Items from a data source
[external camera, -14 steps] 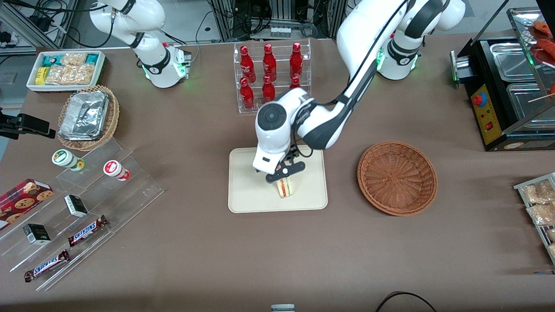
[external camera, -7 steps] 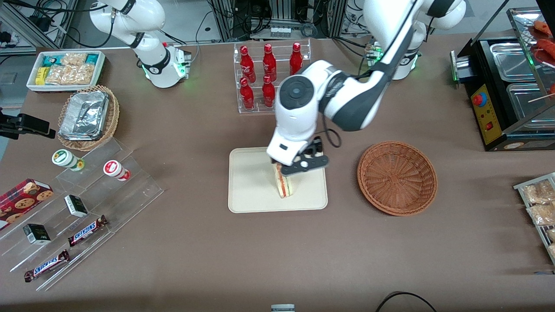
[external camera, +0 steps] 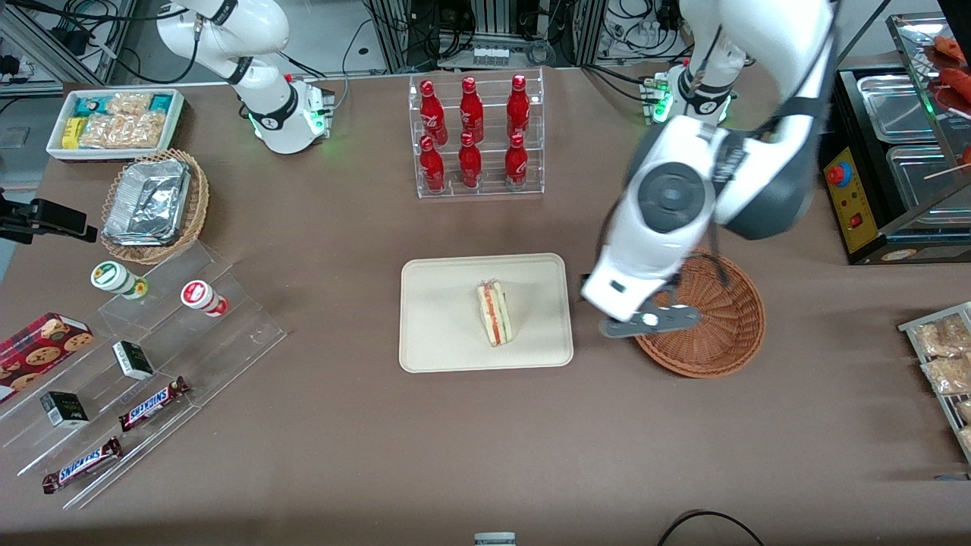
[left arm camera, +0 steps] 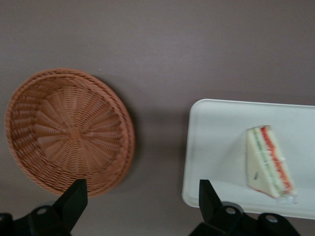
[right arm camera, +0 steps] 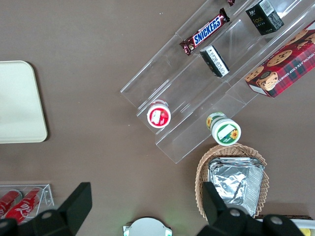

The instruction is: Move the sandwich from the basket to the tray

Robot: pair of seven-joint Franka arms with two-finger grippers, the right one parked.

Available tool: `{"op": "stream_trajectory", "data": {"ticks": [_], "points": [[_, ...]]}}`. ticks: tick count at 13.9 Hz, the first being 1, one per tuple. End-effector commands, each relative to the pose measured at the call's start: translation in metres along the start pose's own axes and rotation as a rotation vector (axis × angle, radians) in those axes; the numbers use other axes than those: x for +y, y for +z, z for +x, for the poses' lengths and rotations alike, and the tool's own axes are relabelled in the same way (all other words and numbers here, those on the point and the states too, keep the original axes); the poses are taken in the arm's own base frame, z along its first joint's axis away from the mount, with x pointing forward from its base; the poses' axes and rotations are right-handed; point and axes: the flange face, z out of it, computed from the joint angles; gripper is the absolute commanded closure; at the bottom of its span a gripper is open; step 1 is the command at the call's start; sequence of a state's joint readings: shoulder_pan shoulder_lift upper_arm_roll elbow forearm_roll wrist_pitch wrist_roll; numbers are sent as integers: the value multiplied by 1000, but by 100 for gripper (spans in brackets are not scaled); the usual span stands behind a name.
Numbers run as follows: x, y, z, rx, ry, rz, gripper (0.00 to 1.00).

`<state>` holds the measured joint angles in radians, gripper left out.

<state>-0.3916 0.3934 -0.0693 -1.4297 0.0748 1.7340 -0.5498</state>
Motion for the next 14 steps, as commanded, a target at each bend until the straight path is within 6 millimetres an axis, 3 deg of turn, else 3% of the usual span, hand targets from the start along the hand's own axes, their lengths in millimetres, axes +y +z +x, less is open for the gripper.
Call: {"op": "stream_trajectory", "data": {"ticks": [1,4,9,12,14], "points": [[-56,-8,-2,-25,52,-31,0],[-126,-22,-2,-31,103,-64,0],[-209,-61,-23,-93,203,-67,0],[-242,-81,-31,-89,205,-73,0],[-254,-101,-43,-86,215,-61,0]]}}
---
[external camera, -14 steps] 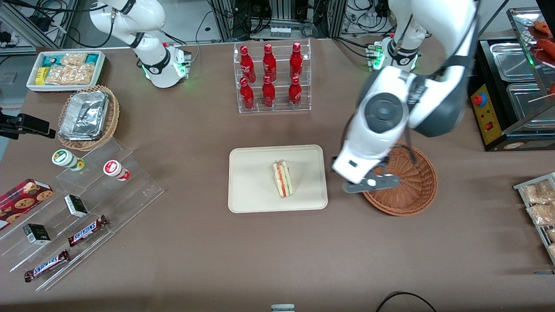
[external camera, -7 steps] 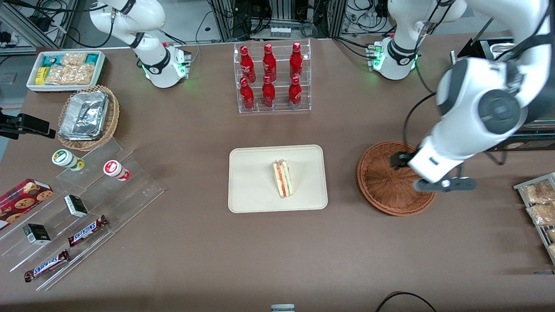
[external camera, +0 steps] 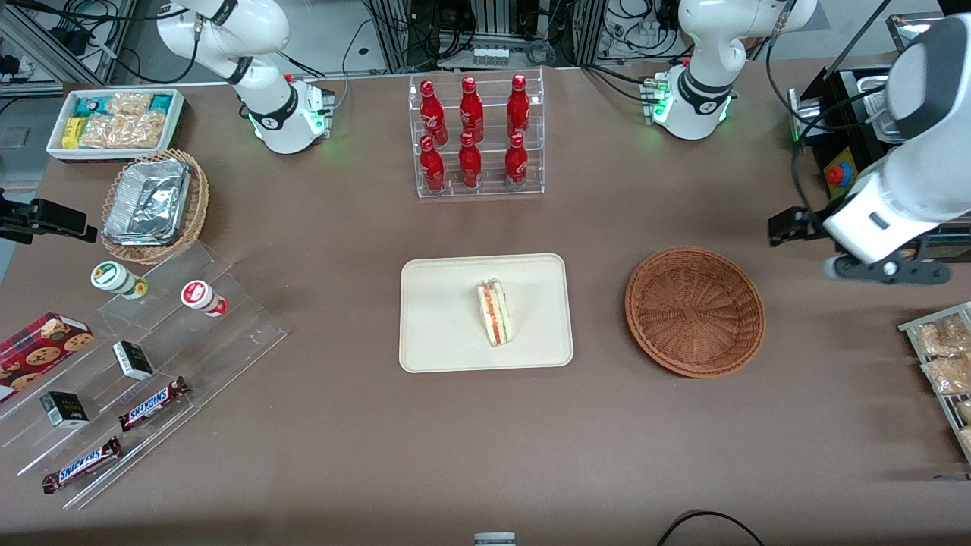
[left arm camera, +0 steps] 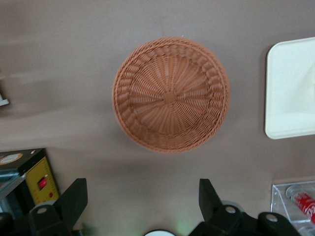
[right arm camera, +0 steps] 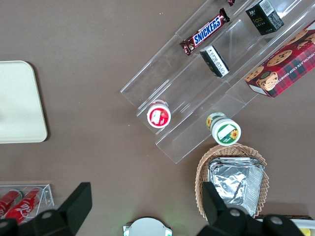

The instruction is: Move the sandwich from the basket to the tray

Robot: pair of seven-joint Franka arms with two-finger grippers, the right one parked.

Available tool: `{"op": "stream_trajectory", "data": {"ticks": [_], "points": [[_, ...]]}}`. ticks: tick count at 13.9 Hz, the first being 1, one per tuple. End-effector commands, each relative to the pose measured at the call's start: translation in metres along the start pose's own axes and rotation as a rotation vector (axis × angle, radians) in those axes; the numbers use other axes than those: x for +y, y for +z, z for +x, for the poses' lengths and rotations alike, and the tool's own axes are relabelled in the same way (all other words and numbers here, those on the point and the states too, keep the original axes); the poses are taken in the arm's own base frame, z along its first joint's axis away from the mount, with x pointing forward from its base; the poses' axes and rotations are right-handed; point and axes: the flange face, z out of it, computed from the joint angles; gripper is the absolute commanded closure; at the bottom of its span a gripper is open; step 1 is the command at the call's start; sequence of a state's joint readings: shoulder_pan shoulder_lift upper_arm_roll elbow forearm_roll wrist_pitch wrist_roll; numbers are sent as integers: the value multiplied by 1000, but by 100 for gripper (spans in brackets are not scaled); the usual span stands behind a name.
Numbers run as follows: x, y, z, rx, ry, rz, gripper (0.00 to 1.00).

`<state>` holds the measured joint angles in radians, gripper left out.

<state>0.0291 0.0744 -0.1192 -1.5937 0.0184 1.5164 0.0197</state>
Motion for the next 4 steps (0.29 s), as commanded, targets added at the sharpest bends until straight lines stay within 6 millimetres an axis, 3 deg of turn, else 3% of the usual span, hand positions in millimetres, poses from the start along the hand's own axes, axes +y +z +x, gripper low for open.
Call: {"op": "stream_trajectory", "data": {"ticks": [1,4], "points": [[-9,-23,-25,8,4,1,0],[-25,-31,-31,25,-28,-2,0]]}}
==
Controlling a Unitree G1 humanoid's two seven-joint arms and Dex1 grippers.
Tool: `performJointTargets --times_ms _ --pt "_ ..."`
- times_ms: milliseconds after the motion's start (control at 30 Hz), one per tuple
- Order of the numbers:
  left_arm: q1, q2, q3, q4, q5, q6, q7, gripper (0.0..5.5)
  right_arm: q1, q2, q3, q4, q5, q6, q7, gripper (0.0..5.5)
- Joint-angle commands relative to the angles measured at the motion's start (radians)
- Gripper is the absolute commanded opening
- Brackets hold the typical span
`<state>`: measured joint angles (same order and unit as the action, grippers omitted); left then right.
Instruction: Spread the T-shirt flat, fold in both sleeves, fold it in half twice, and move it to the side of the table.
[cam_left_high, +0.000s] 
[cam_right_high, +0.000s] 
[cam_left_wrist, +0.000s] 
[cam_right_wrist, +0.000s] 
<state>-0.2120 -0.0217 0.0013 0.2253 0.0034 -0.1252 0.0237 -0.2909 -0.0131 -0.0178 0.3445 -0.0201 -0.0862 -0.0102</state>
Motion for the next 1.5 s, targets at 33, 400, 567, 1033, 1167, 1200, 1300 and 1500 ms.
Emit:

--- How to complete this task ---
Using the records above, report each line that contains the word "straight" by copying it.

--- Exercise response ---
Motion for the next 14 steps, as commanded, a target at each bend until the straight path is within 6 millimetres an axis, 3 deg of turn, else 3% of the usual span, hand targets from the start along the hand's own axes, their lengths in millimetres, axes +y +z +x, less is open for the gripper.
Motion for the next 4 steps (0.29 s), as commanded, targets added at the sharpest bends until straight lines stay within 6 millimetres an axis, 3 deg of turn, else 3% of the usual span, hand positions in millimetres, poses from the start along the hand's own axes, axes +y +z +x, gripper low for open.

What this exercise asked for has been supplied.